Top of THE DATA
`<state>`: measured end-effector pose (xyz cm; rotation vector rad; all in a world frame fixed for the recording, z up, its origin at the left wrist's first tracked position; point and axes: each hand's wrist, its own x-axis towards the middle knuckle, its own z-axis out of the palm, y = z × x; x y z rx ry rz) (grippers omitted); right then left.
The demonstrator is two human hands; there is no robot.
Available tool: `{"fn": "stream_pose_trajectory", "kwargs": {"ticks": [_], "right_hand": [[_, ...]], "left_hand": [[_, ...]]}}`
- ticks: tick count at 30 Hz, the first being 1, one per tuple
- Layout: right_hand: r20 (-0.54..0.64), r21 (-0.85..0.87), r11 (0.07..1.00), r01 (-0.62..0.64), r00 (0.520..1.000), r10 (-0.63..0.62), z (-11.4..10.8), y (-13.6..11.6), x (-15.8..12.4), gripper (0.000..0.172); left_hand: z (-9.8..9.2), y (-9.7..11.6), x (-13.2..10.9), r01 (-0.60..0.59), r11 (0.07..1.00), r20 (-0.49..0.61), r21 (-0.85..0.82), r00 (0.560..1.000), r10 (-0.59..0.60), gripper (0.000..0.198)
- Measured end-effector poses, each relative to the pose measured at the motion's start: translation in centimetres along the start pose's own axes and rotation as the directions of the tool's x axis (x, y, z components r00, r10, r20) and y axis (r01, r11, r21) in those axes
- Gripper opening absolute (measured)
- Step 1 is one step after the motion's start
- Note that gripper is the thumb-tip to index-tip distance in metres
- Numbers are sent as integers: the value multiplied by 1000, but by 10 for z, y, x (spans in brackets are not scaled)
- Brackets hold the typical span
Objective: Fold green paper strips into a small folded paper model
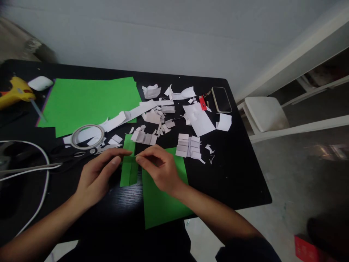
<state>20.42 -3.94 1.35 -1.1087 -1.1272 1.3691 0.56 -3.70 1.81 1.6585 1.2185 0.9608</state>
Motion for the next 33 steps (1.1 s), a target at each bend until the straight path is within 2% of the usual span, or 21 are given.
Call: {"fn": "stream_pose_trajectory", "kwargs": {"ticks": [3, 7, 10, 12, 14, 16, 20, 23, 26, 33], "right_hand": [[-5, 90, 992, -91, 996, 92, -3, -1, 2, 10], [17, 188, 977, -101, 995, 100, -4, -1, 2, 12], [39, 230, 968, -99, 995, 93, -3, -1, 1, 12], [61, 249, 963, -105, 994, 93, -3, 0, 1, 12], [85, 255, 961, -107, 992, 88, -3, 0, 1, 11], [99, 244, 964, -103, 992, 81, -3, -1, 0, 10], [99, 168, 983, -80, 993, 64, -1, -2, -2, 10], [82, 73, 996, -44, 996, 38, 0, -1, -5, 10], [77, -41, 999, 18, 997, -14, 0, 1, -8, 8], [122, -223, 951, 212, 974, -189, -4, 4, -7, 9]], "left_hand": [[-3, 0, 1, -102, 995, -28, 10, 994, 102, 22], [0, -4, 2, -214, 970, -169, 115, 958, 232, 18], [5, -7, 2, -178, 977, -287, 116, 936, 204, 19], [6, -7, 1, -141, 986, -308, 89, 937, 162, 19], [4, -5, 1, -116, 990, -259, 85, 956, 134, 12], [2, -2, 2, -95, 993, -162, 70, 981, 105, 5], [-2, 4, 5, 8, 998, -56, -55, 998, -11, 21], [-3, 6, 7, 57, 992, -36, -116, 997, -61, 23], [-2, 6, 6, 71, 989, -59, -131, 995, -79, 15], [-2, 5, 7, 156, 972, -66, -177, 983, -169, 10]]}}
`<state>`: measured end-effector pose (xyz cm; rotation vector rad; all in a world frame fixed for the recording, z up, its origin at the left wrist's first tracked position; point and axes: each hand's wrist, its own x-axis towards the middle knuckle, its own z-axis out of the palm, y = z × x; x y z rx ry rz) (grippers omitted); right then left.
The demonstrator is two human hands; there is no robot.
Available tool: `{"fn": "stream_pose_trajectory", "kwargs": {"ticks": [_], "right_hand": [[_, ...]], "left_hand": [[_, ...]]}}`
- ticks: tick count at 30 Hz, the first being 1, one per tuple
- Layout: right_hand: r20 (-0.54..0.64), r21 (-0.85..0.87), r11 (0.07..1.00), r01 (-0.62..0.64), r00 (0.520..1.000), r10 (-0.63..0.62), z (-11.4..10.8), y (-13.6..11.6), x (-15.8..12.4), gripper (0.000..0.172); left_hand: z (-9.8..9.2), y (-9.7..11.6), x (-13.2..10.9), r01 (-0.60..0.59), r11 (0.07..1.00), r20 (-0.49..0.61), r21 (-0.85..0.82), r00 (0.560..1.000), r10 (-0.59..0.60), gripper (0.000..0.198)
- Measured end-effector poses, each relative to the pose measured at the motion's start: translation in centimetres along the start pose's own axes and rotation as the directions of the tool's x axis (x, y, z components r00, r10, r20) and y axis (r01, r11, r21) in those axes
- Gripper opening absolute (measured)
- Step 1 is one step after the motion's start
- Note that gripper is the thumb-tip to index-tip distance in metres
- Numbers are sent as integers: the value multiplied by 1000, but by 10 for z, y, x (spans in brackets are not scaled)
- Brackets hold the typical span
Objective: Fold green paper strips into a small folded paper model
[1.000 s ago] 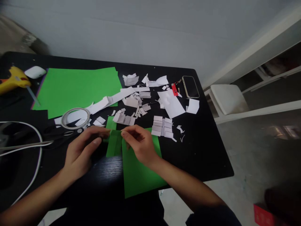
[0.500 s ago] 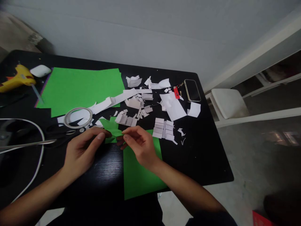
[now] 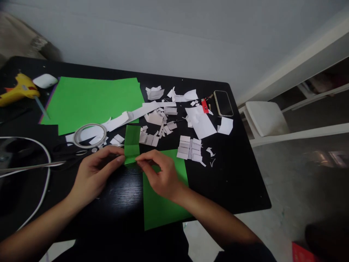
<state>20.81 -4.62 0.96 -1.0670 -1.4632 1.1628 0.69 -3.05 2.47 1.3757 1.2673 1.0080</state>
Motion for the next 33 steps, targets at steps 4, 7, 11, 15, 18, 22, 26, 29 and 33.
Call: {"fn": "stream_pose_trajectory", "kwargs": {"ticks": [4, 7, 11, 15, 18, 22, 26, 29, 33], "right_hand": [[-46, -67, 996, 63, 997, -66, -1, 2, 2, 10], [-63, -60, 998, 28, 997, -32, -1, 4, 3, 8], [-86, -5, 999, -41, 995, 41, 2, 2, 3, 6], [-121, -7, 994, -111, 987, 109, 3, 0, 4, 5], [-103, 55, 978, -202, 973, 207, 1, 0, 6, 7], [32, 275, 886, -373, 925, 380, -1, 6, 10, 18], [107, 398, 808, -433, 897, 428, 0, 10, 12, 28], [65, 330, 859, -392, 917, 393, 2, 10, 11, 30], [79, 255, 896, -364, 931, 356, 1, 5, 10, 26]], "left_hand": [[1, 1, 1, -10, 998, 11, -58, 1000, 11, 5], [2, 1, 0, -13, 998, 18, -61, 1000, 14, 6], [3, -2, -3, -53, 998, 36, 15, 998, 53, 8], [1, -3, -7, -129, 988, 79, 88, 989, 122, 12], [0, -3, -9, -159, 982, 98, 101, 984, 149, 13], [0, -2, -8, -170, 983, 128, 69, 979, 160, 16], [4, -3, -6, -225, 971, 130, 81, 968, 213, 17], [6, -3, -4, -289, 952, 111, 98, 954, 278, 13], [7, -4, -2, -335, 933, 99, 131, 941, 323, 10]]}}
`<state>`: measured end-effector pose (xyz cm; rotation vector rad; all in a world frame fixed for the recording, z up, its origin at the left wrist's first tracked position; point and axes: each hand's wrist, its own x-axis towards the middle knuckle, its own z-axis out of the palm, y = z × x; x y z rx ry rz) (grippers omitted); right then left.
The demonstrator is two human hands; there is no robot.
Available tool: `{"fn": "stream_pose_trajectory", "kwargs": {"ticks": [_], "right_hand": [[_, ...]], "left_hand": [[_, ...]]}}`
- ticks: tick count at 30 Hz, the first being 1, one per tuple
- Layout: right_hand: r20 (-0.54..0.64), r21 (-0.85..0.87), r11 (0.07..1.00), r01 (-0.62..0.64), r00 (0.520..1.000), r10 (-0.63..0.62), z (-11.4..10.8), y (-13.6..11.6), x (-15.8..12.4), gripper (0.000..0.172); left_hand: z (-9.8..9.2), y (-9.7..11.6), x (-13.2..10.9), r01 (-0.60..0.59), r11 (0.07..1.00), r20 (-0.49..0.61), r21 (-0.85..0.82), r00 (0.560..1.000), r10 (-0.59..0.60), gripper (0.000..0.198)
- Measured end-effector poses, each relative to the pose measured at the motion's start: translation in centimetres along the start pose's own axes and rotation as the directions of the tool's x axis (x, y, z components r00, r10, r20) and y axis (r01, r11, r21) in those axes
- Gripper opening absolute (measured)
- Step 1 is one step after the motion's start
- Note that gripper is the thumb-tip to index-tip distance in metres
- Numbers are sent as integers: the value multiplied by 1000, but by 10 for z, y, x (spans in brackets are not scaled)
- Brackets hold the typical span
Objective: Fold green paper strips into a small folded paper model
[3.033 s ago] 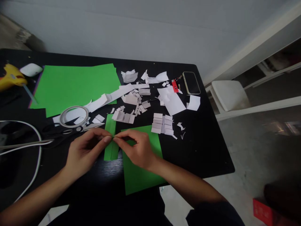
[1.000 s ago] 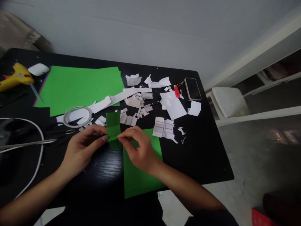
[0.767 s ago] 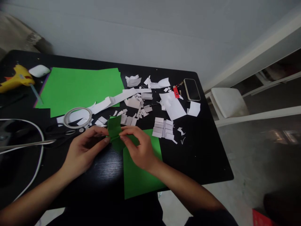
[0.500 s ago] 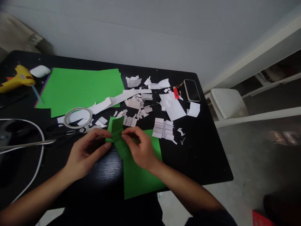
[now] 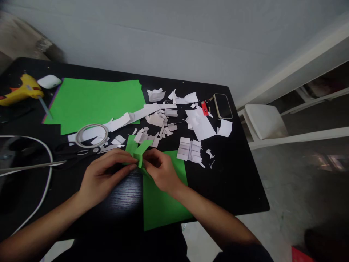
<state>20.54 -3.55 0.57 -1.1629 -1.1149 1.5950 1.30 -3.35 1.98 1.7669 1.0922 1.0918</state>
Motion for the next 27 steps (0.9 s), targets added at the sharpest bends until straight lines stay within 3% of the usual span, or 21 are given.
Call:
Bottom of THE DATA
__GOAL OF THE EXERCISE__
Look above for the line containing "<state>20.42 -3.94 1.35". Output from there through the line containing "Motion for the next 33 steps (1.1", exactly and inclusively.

__COMPLETED EXERCISE__
<state>20.42 -3.94 1.35 -1.1087 -1.1272 1.3691 0.56 -3.70 1.81 1.6585 1.2185 0.9608</state>
Motion for the next 33 steps (1.1 s), a target at each bend until the straight path is within 2% of the usual span, or 21 are given.

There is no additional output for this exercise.